Creating an efficient code generation method for these classes is complicated. Your first instinct might be to assign a register value to each class, like so:

Python¶

 class Int:
     ...

     def generate_code(self) -> Iterator[InstructionType]:
         self.register = find_free_register()
         yield ("MOVE", self.register, self.value)

 class Add:
     ...

     def generate_code(self) -> Iterator[InstructionType]:
         yield from self.left.generate_code()
         yield from self.right.generate_code()
         self.register = "REGISTER_3"  # Let's assume ADD always writes to register 3
         yield ("ADD", self.left.register, self.right.register)

This works at first, but quickly breaks down as we consume registers. Again, a register machine has a finite number of registers, whereas the stack of a stack machine can be practically infinite.

For example, imagine if find_free_register in the above code couldn’t find a free register, such as if all the registers are storing local variables. In this case, you need to spill the result to the stack. But, for example’s sake, let’s pretend that our ADD instruction can only operate on registers. In this case, you need to push the current state of a register onto the stack, store the necessary value into the register, use it in ADD, and then restore the state of the register. We could hack it together like this:

Python¶

 class Int:
     ...

     def generate_code(self) -> Iterator[InstructionType]:
         self.register = find_free_register()
         if self.register is None:
             self.register = pop_register()
             self.spilled = True
             yield ("PUSH", self.register)
         yield ("MOVE", self.register, self.value)

     def generate_code_after(self) -> Iterator[InstructionType]:
         # Restore the old state of the register if we had to steal it
         if self.spilled is True:
             yield ("POP", self.register)

 class Add:
     ...

     def generate_code(self) -> Iterator[InstructionType]:
         yield from self.left.generate_code()
         yield from self.right.generate_code()
         self.register = "REGISTER_3"  # Let's assume ADD always writes to register 3
         if self.register in get_used_registers():
             self.spilled = True
             yield ("PUSH", self.register)
         yield ("ADD", self.left.register, self.right.register)
         yield from self.left.generate_code_after()
         yield from self.right.generate_code_after()

     def generate_code_after(self) -> Iterator[InstructionType]:
         if self.spilled is True:
             yield ("POP", self.register)

Notice how every node now needs to track cleanup state and every parent needs to call it – this complexity multiplies with every new node type!

But, also note that we applied this behavior to the generic Int class; if we wanted to use instructions that didn’t require a register, we’d be doing needless register spilling instead of just using the stack.

It’s these kinds of problems that make register machines hard to work with, and is one of the many reasons that developers will often use backend libraries that have already solved these problems, such as LLVM, QBE, and Cranelift.

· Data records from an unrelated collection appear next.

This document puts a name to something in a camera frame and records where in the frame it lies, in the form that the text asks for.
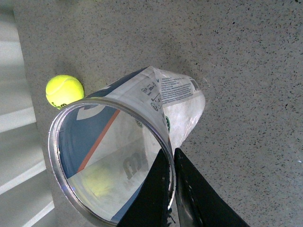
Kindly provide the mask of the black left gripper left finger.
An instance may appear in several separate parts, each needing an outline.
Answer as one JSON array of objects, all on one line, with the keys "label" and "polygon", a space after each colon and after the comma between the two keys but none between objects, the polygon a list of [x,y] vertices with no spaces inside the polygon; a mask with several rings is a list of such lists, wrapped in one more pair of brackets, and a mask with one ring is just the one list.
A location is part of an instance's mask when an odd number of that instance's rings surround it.
[{"label": "black left gripper left finger", "polygon": [[166,153],[160,149],[141,189],[118,222],[119,227],[168,227],[176,176]]}]

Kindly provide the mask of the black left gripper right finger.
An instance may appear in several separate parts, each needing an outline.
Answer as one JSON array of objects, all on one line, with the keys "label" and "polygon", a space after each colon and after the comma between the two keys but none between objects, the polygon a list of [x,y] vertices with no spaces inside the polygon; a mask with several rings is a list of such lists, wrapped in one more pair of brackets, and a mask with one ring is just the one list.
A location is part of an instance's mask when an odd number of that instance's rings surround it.
[{"label": "black left gripper right finger", "polygon": [[175,149],[176,204],[181,227],[247,227],[180,148]]}]

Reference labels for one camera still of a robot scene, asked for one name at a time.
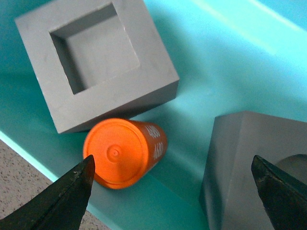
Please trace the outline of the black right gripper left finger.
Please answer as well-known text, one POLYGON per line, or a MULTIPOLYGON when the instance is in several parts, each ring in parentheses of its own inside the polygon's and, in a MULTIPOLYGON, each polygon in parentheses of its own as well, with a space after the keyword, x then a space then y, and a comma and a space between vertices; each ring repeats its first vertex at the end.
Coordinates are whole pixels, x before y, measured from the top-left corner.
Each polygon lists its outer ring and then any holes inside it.
POLYGON ((2 230, 77 230, 92 191, 92 155, 65 173, 28 203, 1 219, 2 230))

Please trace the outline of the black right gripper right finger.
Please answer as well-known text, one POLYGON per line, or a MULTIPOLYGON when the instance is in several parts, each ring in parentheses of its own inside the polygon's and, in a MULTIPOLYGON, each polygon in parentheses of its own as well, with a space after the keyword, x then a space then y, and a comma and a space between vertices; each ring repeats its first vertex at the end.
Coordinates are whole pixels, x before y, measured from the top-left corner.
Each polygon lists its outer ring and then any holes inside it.
POLYGON ((275 230, 307 228, 307 185, 259 155, 252 175, 266 214, 275 230))

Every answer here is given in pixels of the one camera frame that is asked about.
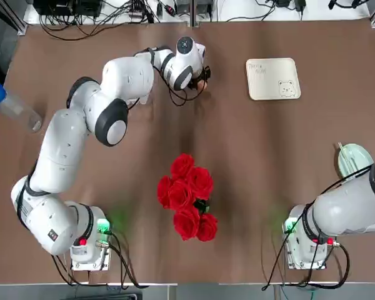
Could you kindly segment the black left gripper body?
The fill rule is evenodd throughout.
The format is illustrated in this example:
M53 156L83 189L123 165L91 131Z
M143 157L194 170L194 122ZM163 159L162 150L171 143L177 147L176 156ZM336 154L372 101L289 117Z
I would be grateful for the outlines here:
M203 67L192 79L194 81L207 81L211 77L211 69L209 66Z

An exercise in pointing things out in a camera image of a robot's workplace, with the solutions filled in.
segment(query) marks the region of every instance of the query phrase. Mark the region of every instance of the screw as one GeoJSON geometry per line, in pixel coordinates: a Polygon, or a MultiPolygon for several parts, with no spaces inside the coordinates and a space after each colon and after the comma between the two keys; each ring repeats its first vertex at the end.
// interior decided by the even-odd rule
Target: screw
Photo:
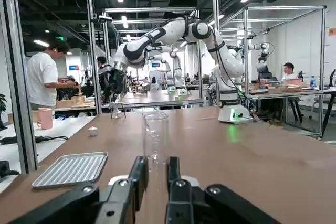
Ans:
{"type": "Polygon", "coordinates": [[[128,184],[128,181],[127,181],[127,180],[122,180],[122,181],[119,182],[119,185],[120,185],[120,186],[125,186],[125,185],[127,185],[127,184],[128,184]]]}
{"type": "Polygon", "coordinates": [[[217,188],[217,187],[211,187],[210,188],[210,193],[212,193],[212,194],[219,194],[220,192],[221,192],[220,189],[217,188]]]}
{"type": "Polygon", "coordinates": [[[185,181],[183,181],[183,180],[179,180],[179,181],[176,182],[176,184],[177,184],[179,187],[182,187],[182,186],[185,185],[185,181]]]}
{"type": "Polygon", "coordinates": [[[83,188],[84,193],[89,193],[89,192],[91,192],[92,190],[93,190],[93,187],[92,187],[92,186],[86,186],[86,187],[83,188]]]}

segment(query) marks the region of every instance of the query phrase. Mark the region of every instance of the metal tray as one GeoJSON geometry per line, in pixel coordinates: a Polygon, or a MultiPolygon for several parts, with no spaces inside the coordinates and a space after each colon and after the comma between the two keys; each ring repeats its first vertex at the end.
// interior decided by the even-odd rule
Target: metal tray
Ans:
{"type": "Polygon", "coordinates": [[[71,154],[59,157],[33,183],[35,188],[69,186],[95,181],[106,162],[108,152],[71,154]]]}

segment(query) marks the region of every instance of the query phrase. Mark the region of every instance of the man sitting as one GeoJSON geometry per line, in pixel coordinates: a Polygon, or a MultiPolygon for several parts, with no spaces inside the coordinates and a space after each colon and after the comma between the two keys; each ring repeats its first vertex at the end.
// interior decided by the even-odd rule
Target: man sitting
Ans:
{"type": "Polygon", "coordinates": [[[298,76],[296,73],[293,72],[294,71],[294,65],[290,62],[284,64],[283,71],[285,72],[283,80],[296,79],[297,76],[298,76]]]}

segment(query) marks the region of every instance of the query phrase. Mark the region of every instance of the person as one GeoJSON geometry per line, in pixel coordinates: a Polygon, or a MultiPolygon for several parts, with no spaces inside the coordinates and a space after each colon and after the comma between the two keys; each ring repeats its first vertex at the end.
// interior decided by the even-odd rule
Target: person
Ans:
{"type": "Polygon", "coordinates": [[[32,110],[54,108],[56,89],[70,88],[74,81],[58,78],[55,60],[61,59],[69,51],[64,41],[56,40],[43,52],[33,55],[27,62],[28,91],[32,110]]]}
{"type": "Polygon", "coordinates": [[[106,57],[104,57],[104,56],[99,56],[99,57],[97,58],[97,62],[98,62],[98,67],[99,67],[99,68],[103,68],[104,65],[106,64],[106,57]]]}
{"type": "Polygon", "coordinates": [[[294,73],[294,65],[290,62],[284,64],[283,71],[285,72],[285,75],[283,77],[283,80],[290,80],[290,79],[296,79],[297,74],[294,73]]]}
{"type": "Polygon", "coordinates": [[[185,83],[189,83],[190,82],[190,77],[189,77],[189,74],[187,73],[186,77],[184,78],[185,80],[185,83]]]}

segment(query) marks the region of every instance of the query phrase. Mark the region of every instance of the pink cup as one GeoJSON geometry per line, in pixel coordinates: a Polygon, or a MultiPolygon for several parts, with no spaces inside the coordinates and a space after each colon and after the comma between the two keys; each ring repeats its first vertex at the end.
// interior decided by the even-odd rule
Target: pink cup
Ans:
{"type": "Polygon", "coordinates": [[[52,109],[49,108],[39,108],[37,113],[37,126],[41,127],[42,130],[48,130],[52,128],[52,109]]]}

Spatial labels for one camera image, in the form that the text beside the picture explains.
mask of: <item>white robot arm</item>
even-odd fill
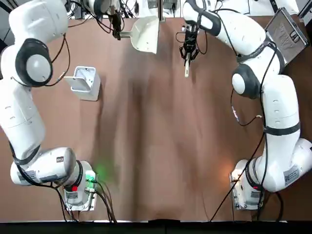
[[[62,184],[66,203],[72,210],[83,210],[92,198],[86,193],[87,186],[96,175],[87,162],[76,160],[70,148],[41,149],[45,128],[31,95],[32,87],[44,86],[52,77],[46,44],[66,33],[65,2],[33,0],[11,12],[15,44],[0,57],[0,126],[13,153],[12,181],[19,185],[31,185],[29,179]]]
[[[274,53],[272,40],[252,18],[229,10],[220,10],[216,14],[203,6],[202,0],[186,0],[184,19],[187,24],[197,25],[233,47],[242,56],[237,57],[239,66],[233,72],[235,91],[251,99],[261,98],[263,82],[261,96],[268,149],[263,188],[269,192],[285,189],[312,168],[312,144],[299,138],[295,87],[290,77],[280,75],[285,66],[283,56],[279,50]],[[239,161],[230,177],[236,182],[243,173],[233,189],[236,208],[254,210],[257,209],[265,173],[265,149],[262,156],[253,159],[248,166],[247,162]]]

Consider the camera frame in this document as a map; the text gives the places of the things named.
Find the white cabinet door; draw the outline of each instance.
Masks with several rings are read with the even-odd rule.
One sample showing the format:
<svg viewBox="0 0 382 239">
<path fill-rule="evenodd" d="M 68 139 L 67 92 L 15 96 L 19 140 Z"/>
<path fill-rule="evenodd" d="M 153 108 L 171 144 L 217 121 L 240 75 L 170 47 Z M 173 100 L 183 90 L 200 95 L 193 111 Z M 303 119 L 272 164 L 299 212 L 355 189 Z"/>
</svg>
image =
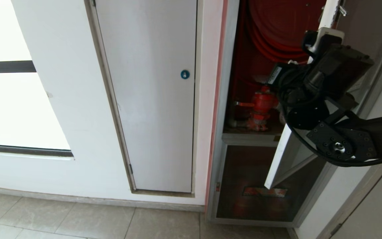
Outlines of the white cabinet door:
<svg viewBox="0 0 382 239">
<path fill-rule="evenodd" d="M 191 192 L 197 0 L 96 8 L 136 188 Z"/>
<path fill-rule="evenodd" d="M 333 13 L 336 12 L 338 2 L 338 0 L 327 1 L 320 27 L 329 27 L 328 23 L 332 23 Z M 360 109 L 356 108 L 354 111 L 365 118 L 367 115 L 364 115 L 363 112 L 369 112 L 372 107 L 367 102 L 375 102 L 378 94 L 374 91 L 380 91 L 382 88 L 382 73 L 380 72 L 382 70 L 382 1 L 349 1 L 345 8 L 348 15 L 341 17 L 338 24 L 338 30 L 345 33 L 343 44 L 350 45 L 369 55 L 375 62 L 375 65 L 362 77 L 360 86 L 350 89 L 360 106 Z M 302 131 L 300 135 L 305 136 L 306 131 Z M 291 130 L 285 126 L 265 186 L 269 189 L 274 187 L 316 158 L 317 156 L 302 145 L 291 133 Z"/>
</svg>

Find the window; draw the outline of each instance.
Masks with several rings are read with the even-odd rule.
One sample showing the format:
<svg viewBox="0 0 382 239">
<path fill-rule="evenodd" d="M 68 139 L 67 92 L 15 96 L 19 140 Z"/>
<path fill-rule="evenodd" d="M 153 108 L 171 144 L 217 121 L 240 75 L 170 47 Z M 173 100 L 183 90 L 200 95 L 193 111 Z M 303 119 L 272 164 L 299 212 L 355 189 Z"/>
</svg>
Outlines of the window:
<svg viewBox="0 0 382 239">
<path fill-rule="evenodd" d="M 0 151 L 72 156 L 10 0 L 0 0 Z"/>
</svg>

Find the red trim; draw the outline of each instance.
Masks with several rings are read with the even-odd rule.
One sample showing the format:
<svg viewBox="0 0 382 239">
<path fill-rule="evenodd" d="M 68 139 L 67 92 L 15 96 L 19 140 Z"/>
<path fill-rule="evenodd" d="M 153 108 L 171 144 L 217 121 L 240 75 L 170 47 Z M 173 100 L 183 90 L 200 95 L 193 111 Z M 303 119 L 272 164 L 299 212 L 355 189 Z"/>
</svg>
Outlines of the red trim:
<svg viewBox="0 0 382 239">
<path fill-rule="evenodd" d="M 206 184 L 205 211 L 207 211 L 207 205 L 208 205 L 208 201 L 209 201 L 210 177 L 211 177 L 211 170 L 212 170 L 214 137 L 215 137 L 215 129 L 216 129 L 217 108 L 218 108 L 218 101 L 219 101 L 219 87 L 220 87 L 220 78 L 221 78 L 221 71 L 222 71 L 222 56 L 223 56 L 223 45 L 224 45 L 224 39 L 225 39 L 227 8 L 228 8 L 228 0 L 223 0 L 222 22 L 221 22 L 221 28 L 220 28 L 218 66 L 217 66 L 217 74 L 216 74 L 215 102 L 214 102 L 214 108 L 213 108 L 212 135 L 211 135 L 211 142 L 210 142 L 209 165 L 208 165 L 207 184 Z"/>
</svg>

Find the tile floor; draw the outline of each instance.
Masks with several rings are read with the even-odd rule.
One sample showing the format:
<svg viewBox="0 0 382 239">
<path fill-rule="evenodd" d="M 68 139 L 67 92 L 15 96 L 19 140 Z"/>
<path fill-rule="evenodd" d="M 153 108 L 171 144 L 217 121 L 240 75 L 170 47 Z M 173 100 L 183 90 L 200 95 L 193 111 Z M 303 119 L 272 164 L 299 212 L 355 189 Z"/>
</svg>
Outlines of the tile floor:
<svg viewBox="0 0 382 239">
<path fill-rule="evenodd" d="M 0 194 L 0 239 L 289 239 L 285 228 L 209 224 L 202 213 Z"/>
</svg>

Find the blue sticker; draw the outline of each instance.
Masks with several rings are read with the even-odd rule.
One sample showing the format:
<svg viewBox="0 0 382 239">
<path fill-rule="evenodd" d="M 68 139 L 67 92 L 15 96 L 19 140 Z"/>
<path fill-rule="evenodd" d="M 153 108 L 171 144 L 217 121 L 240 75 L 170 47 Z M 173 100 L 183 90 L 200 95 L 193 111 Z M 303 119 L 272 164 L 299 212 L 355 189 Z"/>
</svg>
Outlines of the blue sticker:
<svg viewBox="0 0 382 239">
<path fill-rule="evenodd" d="M 190 72 L 187 70 L 181 71 L 181 77 L 182 79 L 188 79 L 190 77 Z"/>
</svg>

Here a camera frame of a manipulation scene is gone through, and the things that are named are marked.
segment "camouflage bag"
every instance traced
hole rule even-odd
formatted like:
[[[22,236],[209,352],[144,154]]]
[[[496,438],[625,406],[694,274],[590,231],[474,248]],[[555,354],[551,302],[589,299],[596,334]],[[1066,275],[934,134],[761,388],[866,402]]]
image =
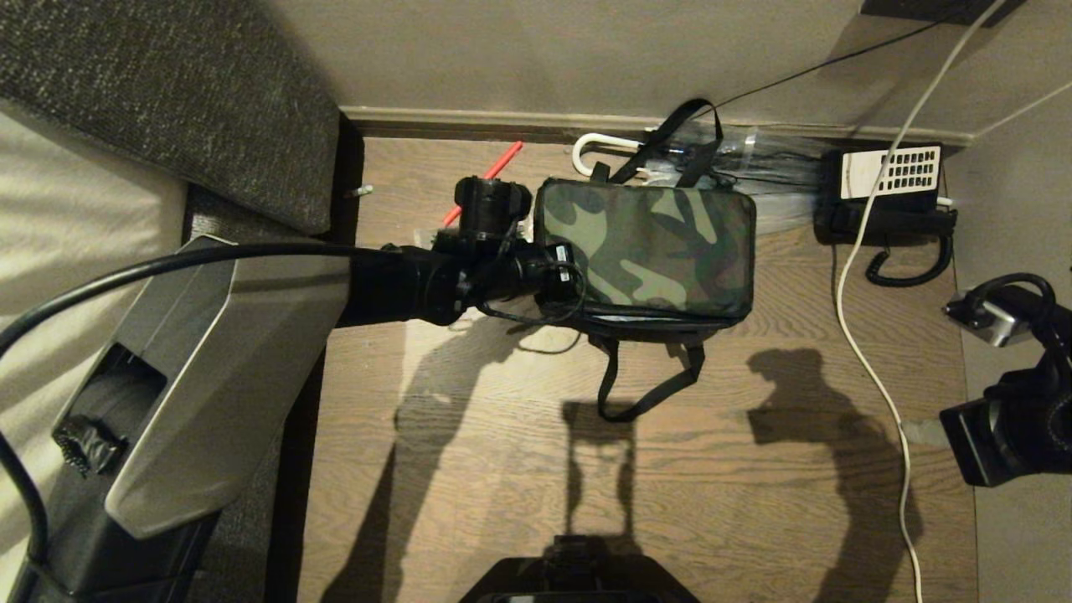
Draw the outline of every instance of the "camouflage bag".
[[[695,383],[703,340],[751,310],[756,206],[744,194],[552,178],[537,193],[534,216],[537,240],[570,244],[587,280],[584,305],[565,324],[609,356],[598,396],[607,421],[632,421]],[[563,309],[547,300],[540,307]],[[685,367],[611,415],[621,340],[683,345]]]

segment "electrical outlet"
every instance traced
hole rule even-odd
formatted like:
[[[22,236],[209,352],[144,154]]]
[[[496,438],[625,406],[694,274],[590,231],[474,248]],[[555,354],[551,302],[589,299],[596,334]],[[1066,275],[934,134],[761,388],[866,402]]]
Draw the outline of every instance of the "electrical outlet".
[[[983,27],[994,27],[1026,0],[1006,0]],[[995,0],[864,0],[861,15],[971,25]]]

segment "gray upholstered surface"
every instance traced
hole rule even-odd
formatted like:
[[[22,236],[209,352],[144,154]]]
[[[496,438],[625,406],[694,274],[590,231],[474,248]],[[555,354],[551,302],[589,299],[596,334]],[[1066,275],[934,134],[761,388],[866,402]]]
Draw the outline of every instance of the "gray upholstered surface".
[[[338,107],[254,0],[0,0],[0,97],[307,234]]]

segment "bag strap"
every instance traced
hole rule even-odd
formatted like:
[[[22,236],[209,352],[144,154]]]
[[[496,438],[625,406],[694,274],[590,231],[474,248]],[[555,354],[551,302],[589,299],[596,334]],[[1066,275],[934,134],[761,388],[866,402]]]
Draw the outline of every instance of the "bag strap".
[[[700,379],[700,370],[703,369],[703,361],[706,359],[706,356],[703,353],[703,343],[690,343],[685,345],[687,366],[684,370],[656,385],[651,392],[644,394],[644,396],[640,398],[637,403],[632,405],[628,409],[617,414],[610,414],[607,411],[607,398],[610,397],[610,391],[614,387],[614,381],[617,380],[619,340],[611,339],[609,337],[590,335],[589,342],[602,350],[608,357],[607,372],[604,373],[602,383],[599,384],[599,397],[596,402],[596,408],[599,411],[599,416],[610,423],[630,423],[636,421],[638,416],[652,410],[662,400],[673,396],[689,385],[693,385]]]
[[[640,147],[640,150],[629,158],[629,161],[625,163],[613,176],[609,178],[609,182],[614,185],[623,185],[637,175],[637,170],[643,167],[644,163],[647,162],[670,139],[670,136],[678,131],[689,118],[693,117],[696,112],[704,107],[711,107],[711,111],[715,114],[715,139],[705,145],[697,147],[696,153],[693,156],[693,160],[685,166],[685,171],[682,173],[681,179],[678,181],[679,188],[693,188],[700,180],[700,176],[703,176],[708,167],[711,166],[711,161],[715,157],[715,152],[718,147],[723,144],[723,122],[718,119],[718,109],[715,105],[711,104],[711,101],[706,99],[693,99],[681,104],[670,117],[666,118],[666,121],[658,127],[657,130],[652,132],[647,137],[647,142]]]

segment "wooden floor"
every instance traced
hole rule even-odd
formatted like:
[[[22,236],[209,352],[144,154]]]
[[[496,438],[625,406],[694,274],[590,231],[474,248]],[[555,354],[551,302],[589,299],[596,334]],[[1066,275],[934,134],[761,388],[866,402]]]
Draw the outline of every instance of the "wooden floor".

But, if we wanted to generate stack machine code for this, then it’s easy:

Python¶

 class Int:
     ...

     def generate_code(self) -> Iterator[tuple[str, int]]:
         yield ("PUSH", self.value)

 class Add:
     ...

     def generate_code(self) -> Iterator[str]:
         yield from self.left.generate_code()
         yield from self.right.generate_code()
         yield "ADD"

That’s it! No register allocation and no spilling. The downside of this is that your CPU isn’t a stack machine, so if you’re compiling to machine code, you’ll usually have to deal with the difficulties of register machines anyway. This is why many interpreted languages use a stack-based interpreter for their primary evaluation loop. For example, the Python interpreter and the JVM are both stack machines.